**Problem requirements**
What is needed is an exact copy of all the records, written out in full.

**Records for processing**
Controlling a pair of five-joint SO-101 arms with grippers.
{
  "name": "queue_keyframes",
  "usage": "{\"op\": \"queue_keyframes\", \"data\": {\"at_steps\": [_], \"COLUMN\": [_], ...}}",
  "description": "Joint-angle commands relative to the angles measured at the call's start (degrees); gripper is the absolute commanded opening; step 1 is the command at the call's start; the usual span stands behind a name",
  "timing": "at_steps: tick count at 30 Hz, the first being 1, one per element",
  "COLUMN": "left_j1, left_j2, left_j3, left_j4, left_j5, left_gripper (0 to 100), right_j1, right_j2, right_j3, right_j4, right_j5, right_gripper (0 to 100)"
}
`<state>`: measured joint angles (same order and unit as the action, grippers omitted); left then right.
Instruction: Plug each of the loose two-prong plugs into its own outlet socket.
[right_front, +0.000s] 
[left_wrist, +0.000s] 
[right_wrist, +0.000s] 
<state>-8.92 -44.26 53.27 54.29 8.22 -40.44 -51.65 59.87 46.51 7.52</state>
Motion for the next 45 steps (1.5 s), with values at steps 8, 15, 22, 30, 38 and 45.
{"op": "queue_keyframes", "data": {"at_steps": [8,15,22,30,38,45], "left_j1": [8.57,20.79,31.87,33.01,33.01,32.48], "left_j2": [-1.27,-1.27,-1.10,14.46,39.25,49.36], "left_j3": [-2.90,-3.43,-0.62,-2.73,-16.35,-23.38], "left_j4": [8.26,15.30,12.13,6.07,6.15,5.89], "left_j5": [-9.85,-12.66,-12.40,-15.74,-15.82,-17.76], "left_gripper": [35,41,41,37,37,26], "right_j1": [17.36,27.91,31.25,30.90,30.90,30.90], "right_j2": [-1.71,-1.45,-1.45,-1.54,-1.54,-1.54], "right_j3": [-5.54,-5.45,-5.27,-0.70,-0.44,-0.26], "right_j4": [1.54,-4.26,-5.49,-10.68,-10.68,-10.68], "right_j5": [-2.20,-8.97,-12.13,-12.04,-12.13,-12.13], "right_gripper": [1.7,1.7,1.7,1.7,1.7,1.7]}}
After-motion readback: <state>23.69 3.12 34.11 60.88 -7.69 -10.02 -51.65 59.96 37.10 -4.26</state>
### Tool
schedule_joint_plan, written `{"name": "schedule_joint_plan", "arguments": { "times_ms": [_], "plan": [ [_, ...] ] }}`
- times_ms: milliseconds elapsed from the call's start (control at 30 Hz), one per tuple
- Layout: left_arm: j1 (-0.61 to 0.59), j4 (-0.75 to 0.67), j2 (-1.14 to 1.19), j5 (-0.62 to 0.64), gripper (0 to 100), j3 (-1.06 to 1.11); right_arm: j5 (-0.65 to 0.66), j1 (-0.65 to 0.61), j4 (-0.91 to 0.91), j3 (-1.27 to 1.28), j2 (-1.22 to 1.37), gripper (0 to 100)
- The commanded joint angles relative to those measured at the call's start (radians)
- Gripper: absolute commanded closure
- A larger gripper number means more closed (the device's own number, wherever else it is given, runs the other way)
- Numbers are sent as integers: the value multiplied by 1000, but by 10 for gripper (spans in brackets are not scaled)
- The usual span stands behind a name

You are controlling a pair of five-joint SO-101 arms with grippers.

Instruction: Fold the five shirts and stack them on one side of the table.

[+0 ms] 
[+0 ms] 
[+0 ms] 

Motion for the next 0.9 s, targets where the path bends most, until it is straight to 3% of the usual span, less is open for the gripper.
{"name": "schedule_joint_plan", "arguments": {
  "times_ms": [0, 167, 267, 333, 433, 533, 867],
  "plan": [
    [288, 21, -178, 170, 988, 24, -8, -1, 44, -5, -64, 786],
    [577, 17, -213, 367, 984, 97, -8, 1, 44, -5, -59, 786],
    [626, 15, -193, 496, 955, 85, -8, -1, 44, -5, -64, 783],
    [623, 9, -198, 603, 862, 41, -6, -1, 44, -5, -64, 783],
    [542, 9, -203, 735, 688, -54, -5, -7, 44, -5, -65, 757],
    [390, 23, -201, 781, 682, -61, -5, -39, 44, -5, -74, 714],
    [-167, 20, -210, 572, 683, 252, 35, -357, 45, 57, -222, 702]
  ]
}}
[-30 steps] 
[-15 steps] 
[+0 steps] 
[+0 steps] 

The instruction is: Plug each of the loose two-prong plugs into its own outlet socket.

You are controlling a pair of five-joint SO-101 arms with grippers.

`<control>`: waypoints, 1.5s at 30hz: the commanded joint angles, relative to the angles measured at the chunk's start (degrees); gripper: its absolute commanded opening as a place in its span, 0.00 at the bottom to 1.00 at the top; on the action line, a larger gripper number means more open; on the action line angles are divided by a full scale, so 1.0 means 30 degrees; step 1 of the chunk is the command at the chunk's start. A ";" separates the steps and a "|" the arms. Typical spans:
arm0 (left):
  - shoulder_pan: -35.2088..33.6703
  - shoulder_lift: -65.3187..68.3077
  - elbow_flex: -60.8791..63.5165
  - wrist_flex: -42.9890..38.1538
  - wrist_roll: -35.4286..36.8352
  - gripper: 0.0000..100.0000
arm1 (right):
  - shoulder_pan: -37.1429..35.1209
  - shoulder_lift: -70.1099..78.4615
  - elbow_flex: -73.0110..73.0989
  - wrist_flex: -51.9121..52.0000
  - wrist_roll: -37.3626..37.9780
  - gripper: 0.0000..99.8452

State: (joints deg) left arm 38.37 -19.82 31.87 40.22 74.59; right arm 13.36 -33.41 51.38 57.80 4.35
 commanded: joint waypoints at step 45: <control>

**Result of the task**
Controlling a pair of five-joint SO-101 arms with grippers.
{
  "name": "queue_keyframes",
  "usage": "{\"op\": \"queue_keyframes\", \"data\": {\"at_steps\": [_], \"COLUMN\": [_], ...}}",
  "description": "Joint-angle commands relative to the angles measured at the call's start (degrees); gripper is the absolute commanded opening; step 1 is the command at the call's start; the usual span stands behind a name",
  "timing": "at_steps: tick count at 30 Hz, the first being 1, one per element",
  "COLUMN": "left_j1, left_j2, left_j3, left_j4, left_j5, left_gripper (0 to 100), right_j1, right_j2, right_j3, right_j4, right_j5, right_gripper (0 to 100)"
}
`<state>`: measured joint angles (same order and unit as the action, grippers omitted); left then right.
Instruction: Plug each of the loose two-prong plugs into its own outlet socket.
[right_front, +0.000s] 
[left_wrist, +0.000s] 
[right_wrist, +0.000s] 
<state>-8.92 -44.26 53.27 54.29 8.22 -40.44 -51.65 59.87 46.51 7.52</state>
Motion for the next 45 steps (1.5 s), with values at steps 8, 15, 22, 30, 38 and 45.
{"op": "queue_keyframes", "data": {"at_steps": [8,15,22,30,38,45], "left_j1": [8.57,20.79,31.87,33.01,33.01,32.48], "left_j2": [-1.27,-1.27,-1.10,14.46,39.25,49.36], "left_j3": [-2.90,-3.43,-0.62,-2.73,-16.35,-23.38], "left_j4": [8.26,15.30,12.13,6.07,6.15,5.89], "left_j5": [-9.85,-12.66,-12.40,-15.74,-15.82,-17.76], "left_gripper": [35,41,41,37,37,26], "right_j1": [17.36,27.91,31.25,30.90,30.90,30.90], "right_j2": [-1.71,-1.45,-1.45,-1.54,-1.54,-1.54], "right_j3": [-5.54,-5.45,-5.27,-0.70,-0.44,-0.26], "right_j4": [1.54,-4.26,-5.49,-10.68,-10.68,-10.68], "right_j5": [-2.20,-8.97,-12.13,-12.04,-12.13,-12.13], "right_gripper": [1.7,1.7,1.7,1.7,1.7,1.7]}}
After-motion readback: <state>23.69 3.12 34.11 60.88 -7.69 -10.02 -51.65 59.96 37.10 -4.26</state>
### Tool
schedule_joint_plan, written `{"name": "schedule_joint_plan", "arguments": { "times_ms": [_], "plan": [ [_, ...] ] }}`
- times_ms: milliseconds elapsed from the call's start (control at 30 Hz), one per tuple
- Layout: left_arm: j1 (-0.61 to 0.59), j4 (-0.75 to 0.67), j2 (-1.14 to 1.19), j5 (-0.62 to 0.64), gripper (0 to 100), j3 (-1.06 to 1.11); right_arm: j5 (-0.65 to 0.66), j1 (-0.65 to 0.61), j4 (-0.91 to 0.91), j3 (-1.27 to 1.28), j2 (-1.22 to 1.37), gripper (0 to 100)
- The commanded joint angles relative to those measured at the call's start (radians)
- Gripper: absolute commanded closure
- A larger gripper number means more closed (the device's own number, wherever else it is given, runs the other way)
- Numbers are sent as integers: the value multiplied by 1000, but by 10 for gripper (spans in brackets are not scaled)
- The usual span stands behind a name

You are controlling a pair of five-joint SO-101 arms with grippers.

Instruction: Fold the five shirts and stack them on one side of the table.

[+0 ms] 
[+0 ms] 
[+0 ms] 

Motion for the next 0.9 s, targets where the path bends most, until it is straight to 3% of the usual span, less is open for the gripper.
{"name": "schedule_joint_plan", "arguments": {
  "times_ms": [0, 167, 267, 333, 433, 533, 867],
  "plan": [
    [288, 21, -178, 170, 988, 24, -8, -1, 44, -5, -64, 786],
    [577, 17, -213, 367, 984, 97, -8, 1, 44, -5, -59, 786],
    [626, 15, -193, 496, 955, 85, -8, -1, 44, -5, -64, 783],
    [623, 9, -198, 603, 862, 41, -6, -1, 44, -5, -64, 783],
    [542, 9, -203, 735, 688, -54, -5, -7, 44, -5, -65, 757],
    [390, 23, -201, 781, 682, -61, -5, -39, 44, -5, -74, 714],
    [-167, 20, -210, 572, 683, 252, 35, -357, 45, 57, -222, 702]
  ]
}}
[-30 steps] 
[-15 steps] 
[+0 steps] 
[+0 steps] 

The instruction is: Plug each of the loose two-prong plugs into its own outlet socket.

You are controlling a pair of five-joint SO-101 arms with grippers.

`<control>`: waypoints, 1.5s at 30hz: the commanded joint angles, relative to the angles measured at the chunk's start (degrees); gripper: its absolute commanded opening as a place in its span, 0.00 at the bottom to 1.00 at the top; on the action line, a larger gripper number means more open; on the action line angles are divided by a full scale, so 1.0 means 30 degrees; step 1 of the chunk is the command at the chunk's start. A ";" separates the steps and a "|" the arms. Typical spans:
arm0 (left):
  - shoulder_pan: -35.2088..33.6703
  - shoulder_lift: -65.3187..68.3077
  - elbow_flex: -60.8791..63.5165
  - wrist_flex: -42.9890..38.1538
  - wrist_roll: -35.4286..36.8352
  - gripper: 0.0000..100.0000
arm1 (right):
  - shoulder_pan: -37.1429..35.1209
  - shoulder_lift: -70.1099..78.4615
  - elbow_flex: -73.0110..73.0989
  - wrist_flex: -51.9121..52.0000
  - wrist_roll: -37.3626..37.9780
  - gripper: 0.0000..99.8452

State: (joints deg) left arm 38.37 -19.82 31.87 40.22 74.59; right arm 13.36 -33.41 51.38 57.80 4.35
 commanded: joint waypoints at step 45: <control>

The output is complete as shown.